Once you find the line with "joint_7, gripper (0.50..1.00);", output it and every line after it exactly, through the last line of the listing, but no pictures.

···

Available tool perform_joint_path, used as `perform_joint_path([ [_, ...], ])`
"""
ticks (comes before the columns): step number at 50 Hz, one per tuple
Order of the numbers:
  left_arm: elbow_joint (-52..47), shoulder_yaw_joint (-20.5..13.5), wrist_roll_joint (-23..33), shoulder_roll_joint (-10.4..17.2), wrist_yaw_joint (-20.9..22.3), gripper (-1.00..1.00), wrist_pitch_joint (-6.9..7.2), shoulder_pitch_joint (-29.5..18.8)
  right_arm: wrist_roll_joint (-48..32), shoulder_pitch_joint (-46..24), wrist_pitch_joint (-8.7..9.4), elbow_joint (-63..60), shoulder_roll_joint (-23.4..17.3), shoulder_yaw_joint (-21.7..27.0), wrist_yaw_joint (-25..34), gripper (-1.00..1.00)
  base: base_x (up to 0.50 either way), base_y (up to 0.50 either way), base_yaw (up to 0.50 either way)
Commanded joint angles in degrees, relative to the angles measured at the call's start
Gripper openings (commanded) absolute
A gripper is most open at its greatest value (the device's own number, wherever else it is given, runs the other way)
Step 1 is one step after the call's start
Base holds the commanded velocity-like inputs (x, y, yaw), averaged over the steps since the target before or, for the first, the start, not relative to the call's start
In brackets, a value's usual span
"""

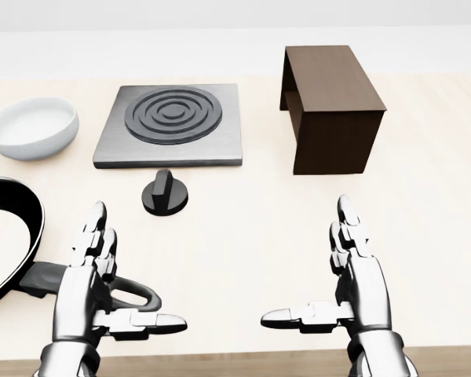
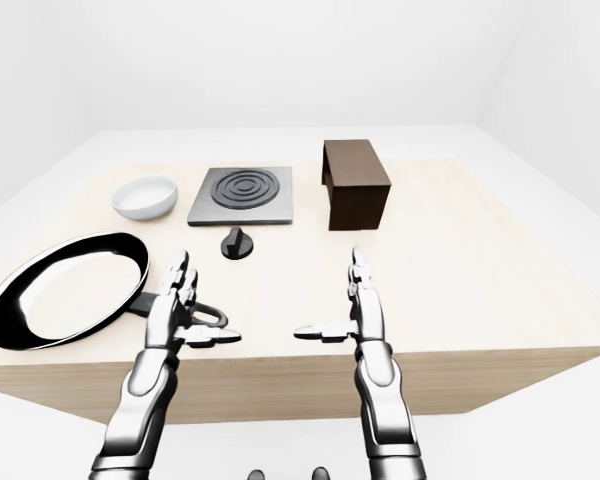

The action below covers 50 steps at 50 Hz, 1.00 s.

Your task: Turn on the stove.

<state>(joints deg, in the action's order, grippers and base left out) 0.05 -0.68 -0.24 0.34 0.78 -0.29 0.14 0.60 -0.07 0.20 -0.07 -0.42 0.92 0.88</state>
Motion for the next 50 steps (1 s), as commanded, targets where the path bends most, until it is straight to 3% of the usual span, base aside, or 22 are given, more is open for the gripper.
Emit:
perform_joint_path([
  [1, 0.6, -1.1, -0.3, 0.5, 1.2, 1.00, -0.86, 0.2, 0.8, 0.0, 0.73, -0.7, -0.6, 1.3, 1.2, 1.00, 0.00, 0.00, 0.00],
  [10, -0.2, -1.0, -0.3, 0.6, 1.3, 1.00, -0.49, 0.4, 0.8, 0.3, 1.62, -2.3, -0.7, 1.5, 1.0, 1.00, 0.00, 0.00, 0.00],
  [17, 0.0, -1.2, -0.4, 0.6, 1.3, 1.00, -0.43, 0.1, -1.1, 2.0, 4.80, -11.8, -1.7, 3.8, -0.9, 1.00, 0.00, 0.00, 0.00],
  [20, -0.1, -1.1, -0.3, 0.6, 1.2, 1.00, -0.37, 0.1, 0.0, 2.9, 4.80, -19.0, -2.6, 7.6, -0.8, 1.00, 0.00, 0.00, 0.00],
  [22, 0.6, -0.8, 0.1, 0.5, 1.1, 1.00, -1.19, 0.2, 0.1, 3.1, 4.80, -21.5, -2.8, 9.5, -0.7, 1.00, 0.00, 0.00, 0.00],
  [30, -0.4, -0.9, 0.0, 0.5, 1.2, 1.00, -0.52, 0.3, 1.8, 3.5, 4.80, -26.8, -3.5, 15.8, -0.1, 1.00, 0.00, 0.00, 0.00],
  [37, -0.2, -0.7, 0.1, 0.4, 1.1, 1.00, -1.04, 0.6, 5.1, 4.2, 4.80, -31.8, -4.4, 22.9, 0.4, 1.00, 0.00, 0.00, 0.00],
  [50, 0.0, -0.8, 0.1, 0.5, 1.1, 1.00, -1.12, 0.4, 5.8, 4.2, 4.80, -33.3, -4.1, 24.3, 0.8, 1.00, 0.00, 0.00, 0.00],
])
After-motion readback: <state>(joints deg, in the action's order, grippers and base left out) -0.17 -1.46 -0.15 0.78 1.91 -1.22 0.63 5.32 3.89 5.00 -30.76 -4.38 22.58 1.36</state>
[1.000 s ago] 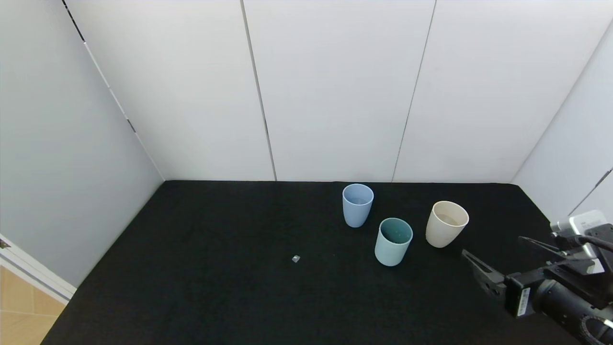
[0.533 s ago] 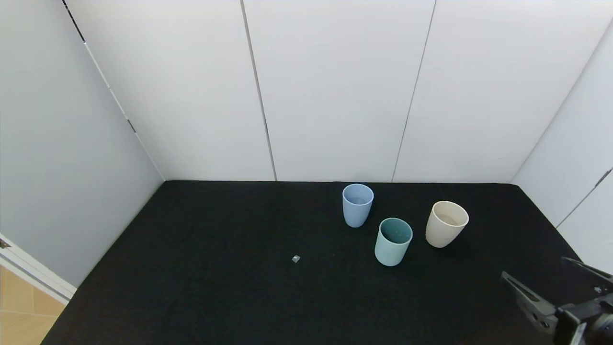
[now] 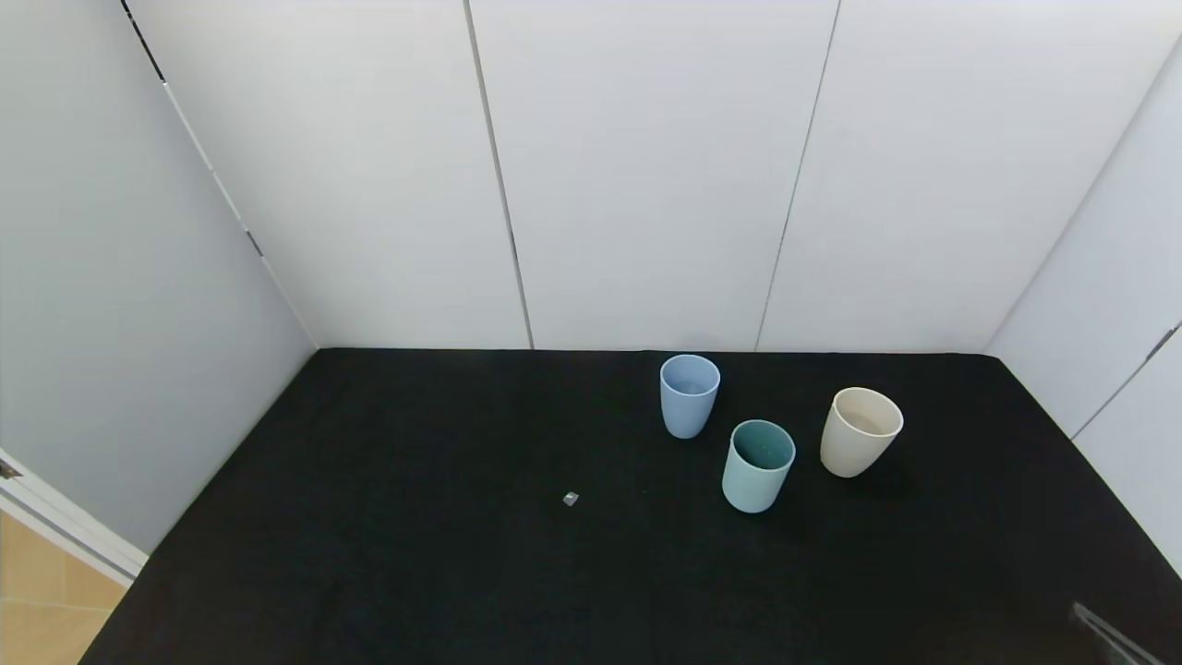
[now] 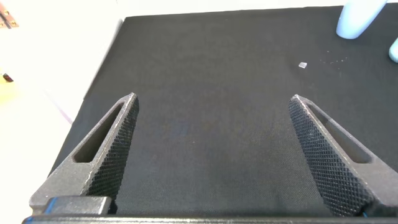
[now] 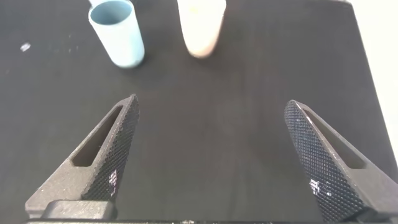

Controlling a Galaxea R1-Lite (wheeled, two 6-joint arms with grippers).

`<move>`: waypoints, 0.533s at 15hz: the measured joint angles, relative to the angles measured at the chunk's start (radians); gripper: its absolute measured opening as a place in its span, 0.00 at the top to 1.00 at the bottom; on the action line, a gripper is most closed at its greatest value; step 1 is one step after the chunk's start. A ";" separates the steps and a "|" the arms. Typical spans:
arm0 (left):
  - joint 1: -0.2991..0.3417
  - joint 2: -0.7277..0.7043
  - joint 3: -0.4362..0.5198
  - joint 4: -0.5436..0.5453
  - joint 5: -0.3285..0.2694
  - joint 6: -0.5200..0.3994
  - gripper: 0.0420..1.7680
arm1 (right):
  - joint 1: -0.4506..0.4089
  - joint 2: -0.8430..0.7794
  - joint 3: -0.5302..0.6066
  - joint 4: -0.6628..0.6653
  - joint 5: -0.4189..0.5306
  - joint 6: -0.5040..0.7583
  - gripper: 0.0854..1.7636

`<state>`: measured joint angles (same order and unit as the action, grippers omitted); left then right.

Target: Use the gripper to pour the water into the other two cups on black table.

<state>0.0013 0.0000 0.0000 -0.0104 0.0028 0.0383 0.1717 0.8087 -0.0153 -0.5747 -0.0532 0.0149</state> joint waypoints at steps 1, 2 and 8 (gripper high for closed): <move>0.000 0.000 0.000 0.000 0.000 0.000 0.03 | -0.047 -0.063 0.000 0.064 0.042 0.000 0.04; 0.000 0.000 0.000 0.000 0.000 0.000 0.03 | -0.077 -0.125 -0.003 0.127 0.070 -0.001 0.04; 0.000 0.000 0.000 0.000 0.000 0.000 0.03 | -0.151 -0.506 -0.068 0.501 0.121 0.000 0.04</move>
<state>0.0013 0.0000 0.0000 -0.0104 0.0028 0.0379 0.0206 0.3026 -0.0836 -0.0736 0.0677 0.0147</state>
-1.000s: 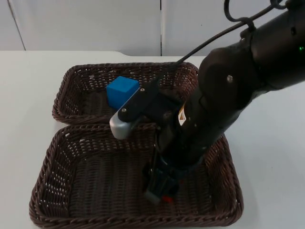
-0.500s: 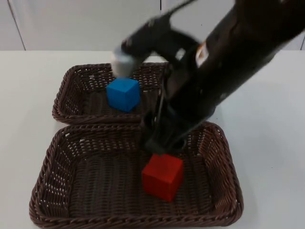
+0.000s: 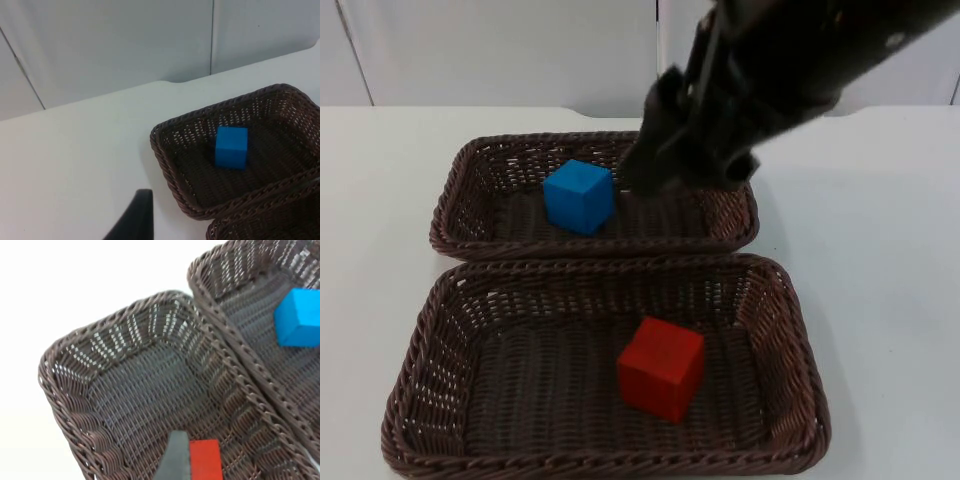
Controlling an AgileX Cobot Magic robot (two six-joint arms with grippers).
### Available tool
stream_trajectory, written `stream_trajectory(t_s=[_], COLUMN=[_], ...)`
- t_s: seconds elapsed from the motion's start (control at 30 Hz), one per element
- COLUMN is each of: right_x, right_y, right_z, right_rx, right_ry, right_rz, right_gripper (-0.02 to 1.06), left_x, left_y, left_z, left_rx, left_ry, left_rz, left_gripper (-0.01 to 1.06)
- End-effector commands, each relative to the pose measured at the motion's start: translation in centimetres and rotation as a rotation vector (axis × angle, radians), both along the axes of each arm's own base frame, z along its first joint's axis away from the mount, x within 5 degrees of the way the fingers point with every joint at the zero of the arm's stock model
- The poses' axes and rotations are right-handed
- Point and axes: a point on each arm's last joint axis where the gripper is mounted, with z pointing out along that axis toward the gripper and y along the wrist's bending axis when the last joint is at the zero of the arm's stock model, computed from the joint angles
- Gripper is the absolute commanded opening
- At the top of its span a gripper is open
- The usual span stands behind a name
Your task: Pick up one cube with the left hand and place it into the upper basket. Pick up one cube with the right hand and place it into the lower basket.
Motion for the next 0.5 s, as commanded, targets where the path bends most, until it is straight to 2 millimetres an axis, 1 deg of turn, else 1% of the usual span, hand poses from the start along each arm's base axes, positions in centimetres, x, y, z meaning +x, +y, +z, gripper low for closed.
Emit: stream_trajectory(t_s=[0.0, 0.1, 0.13, 0.17, 0.3, 0.33, 0.47], right_x=[-0.6, -1.2, -1.7, -1.7, -3.3, -3.3, -5.4], right_y=[-0.3, -1.0, -1.5, -1.5, -3.4, -3.4, -5.9], right_z=[1.0, 2.2, 2.4, 2.4, 2.8, 2.8, 2.8], right_rx=[0.023, 0.034, 0.033, 0.033, 0.049, 0.049, 0.099], right_ry=[-0.006, -0.012, -0.008, -0.008, -0.025, -0.025, -0.046], right_rz=[-0.001, 0.002, 0.001, 0.001, 0.001, 0.001, -0.021], right_gripper=[0.69, 0.69, 0.69, 0.69, 0.69, 0.69, 0.69], left_x=[-0.3, -0.9, -1.5, -1.5, -3.4, -3.4, -5.1], left_y=[-0.1, 0.1, 0.2, 0.2, 0.8, 0.8, 1.2], left_z=[0.1, 0.3, 0.6, 0.6, 1.0, 1.0, 1.0], left_rx=[-0.024, -0.022, -0.023, -0.023, -0.029, -0.029, -0.026], left_ry=[-0.010, -0.026, -0.039, -0.039, -0.062, -0.062, -0.052], left_rz=[-0.005, -0.008, -0.009, -0.009, -0.011, -0.011, -0.013], left_gripper=[1.05, 1.05, 1.05, 1.05, 1.05, 1.05, 1.05])
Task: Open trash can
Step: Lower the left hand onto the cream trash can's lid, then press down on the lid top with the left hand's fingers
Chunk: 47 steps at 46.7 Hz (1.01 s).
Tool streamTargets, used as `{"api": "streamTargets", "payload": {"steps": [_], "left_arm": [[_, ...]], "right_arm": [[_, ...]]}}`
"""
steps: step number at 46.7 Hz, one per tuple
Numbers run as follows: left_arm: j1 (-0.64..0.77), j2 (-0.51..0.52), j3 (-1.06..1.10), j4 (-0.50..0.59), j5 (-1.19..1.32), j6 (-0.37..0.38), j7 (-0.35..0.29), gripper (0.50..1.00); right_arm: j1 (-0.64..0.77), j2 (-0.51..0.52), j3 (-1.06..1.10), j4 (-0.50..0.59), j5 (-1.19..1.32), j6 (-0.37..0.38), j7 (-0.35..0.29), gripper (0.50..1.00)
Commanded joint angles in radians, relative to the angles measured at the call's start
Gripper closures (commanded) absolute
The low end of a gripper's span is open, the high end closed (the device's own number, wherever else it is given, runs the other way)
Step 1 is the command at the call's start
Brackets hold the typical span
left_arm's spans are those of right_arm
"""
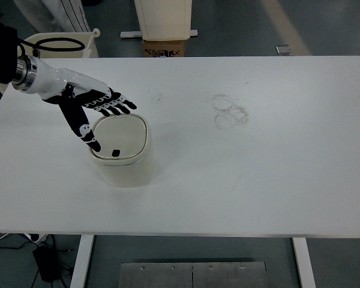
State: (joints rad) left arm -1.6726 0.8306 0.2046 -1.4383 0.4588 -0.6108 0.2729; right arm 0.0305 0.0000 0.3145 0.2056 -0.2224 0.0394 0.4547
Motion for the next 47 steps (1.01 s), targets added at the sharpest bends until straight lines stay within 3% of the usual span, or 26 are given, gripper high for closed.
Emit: {"api": "streamTargets", "payload": {"steps": [1, 34, 47], "left_arm": [[-0.001, -0.011, -0.001, -0.002, 0.0, 0.0, 0.0, 0.5], [-0.001, -0.007, -0.001, -0.063, -0.052, 0.0, -0.004, 0.5], [-0.024, 0.073, -0.001, -0.158, -0.055, 0.0, -0.003, 0.5]], "right_arm": [[0.003, 0.0, 0.0, 0.0, 0.0, -0.001, -0.001, 0.509], [0.042, 0.0, 0.0, -0.002, -0.002, -0.001, 0.001, 0.509], [0.06, 0.0, 0.0, 0.0, -0.002, -0.001, -0.001, 0.509]]}}
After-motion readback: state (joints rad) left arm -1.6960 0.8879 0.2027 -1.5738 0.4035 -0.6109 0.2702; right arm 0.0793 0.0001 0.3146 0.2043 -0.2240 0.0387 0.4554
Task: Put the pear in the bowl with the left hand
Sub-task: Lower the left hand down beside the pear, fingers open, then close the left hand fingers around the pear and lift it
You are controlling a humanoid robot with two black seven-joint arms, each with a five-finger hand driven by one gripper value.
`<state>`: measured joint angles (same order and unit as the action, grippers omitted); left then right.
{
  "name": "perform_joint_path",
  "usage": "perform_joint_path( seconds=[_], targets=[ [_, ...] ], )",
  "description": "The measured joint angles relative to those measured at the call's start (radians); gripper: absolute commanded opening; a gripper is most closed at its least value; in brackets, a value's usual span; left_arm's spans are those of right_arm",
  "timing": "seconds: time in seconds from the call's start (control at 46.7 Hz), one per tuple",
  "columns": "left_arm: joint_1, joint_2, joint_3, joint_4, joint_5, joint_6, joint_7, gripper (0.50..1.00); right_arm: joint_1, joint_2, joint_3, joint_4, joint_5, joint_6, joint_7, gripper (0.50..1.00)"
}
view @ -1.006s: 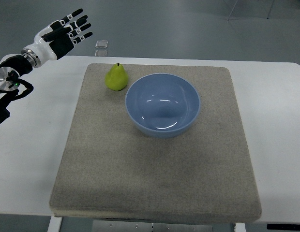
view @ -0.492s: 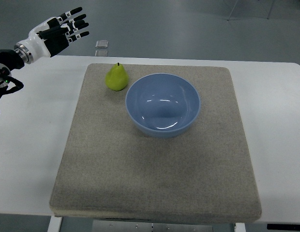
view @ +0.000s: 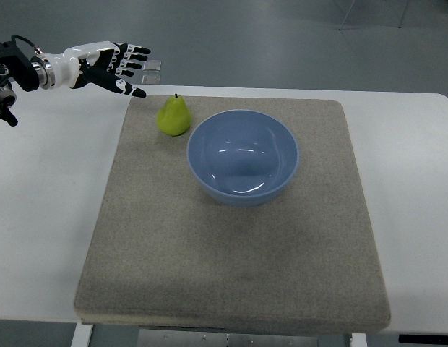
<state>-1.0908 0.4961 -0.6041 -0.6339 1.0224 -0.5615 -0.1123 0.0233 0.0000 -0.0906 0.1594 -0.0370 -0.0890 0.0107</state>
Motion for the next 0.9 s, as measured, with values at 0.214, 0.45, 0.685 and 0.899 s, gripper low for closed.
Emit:
perform_joint_path(
  seconds=[0.214,0.45,0.685,0.899],
  targets=[
    [-0.040,-0.006,0.021,-0.010,0.206,0.000,-0.009,0.994,0.000,0.000,0.000,0.000,0.000,0.000,0.000,0.926],
    [-0.065,-0.054,0.118,-0.013,0.317,0.017,-0.014,0.988,0.000,0.000,0.000,0.000,0.000,0.000,0.000,0.926],
    [-0.037,-0.150,0.160,0.011,0.460,0.176,-0.016,0.988,0.001,0.000,0.000,0.000,0.000,0.000,0.000,0.926],
    [-0.031,-0.188,0.194,0.029,0.495,0.218,-0.017,0.986,0.000,0.000,0.000,0.000,0.000,0.000,0.000,0.924]
  ],
)
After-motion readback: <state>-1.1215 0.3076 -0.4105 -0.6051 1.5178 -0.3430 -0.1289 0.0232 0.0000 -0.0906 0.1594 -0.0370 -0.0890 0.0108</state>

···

> EXERCISE RESULT
  "columns": "left_arm: joint_1, joint_2, joint_3, joint_4, joint_5, joint_6, joint_7, gripper (0.50..1.00); right_arm: joint_1, joint_2, joint_3, joint_4, joint_5, joint_6, joint_7, gripper (0.50..1.00)"
}
view @ -1.006s: 
view @ -0.492s: 
view @ +0.000s: 
<state>-1.0908 0.4961 -0.6041 -0.6339 1.0224 -0.5615 -0.1123 0.0233 0.0000 -0.0906 0.1594 -0.0370 -0.0890 0.0107</state>
Motion for the next 0.9 s, as measured, with values at 0.214, 0.45, 0.685 and 0.899 s, gripper low for closed.
Emit:
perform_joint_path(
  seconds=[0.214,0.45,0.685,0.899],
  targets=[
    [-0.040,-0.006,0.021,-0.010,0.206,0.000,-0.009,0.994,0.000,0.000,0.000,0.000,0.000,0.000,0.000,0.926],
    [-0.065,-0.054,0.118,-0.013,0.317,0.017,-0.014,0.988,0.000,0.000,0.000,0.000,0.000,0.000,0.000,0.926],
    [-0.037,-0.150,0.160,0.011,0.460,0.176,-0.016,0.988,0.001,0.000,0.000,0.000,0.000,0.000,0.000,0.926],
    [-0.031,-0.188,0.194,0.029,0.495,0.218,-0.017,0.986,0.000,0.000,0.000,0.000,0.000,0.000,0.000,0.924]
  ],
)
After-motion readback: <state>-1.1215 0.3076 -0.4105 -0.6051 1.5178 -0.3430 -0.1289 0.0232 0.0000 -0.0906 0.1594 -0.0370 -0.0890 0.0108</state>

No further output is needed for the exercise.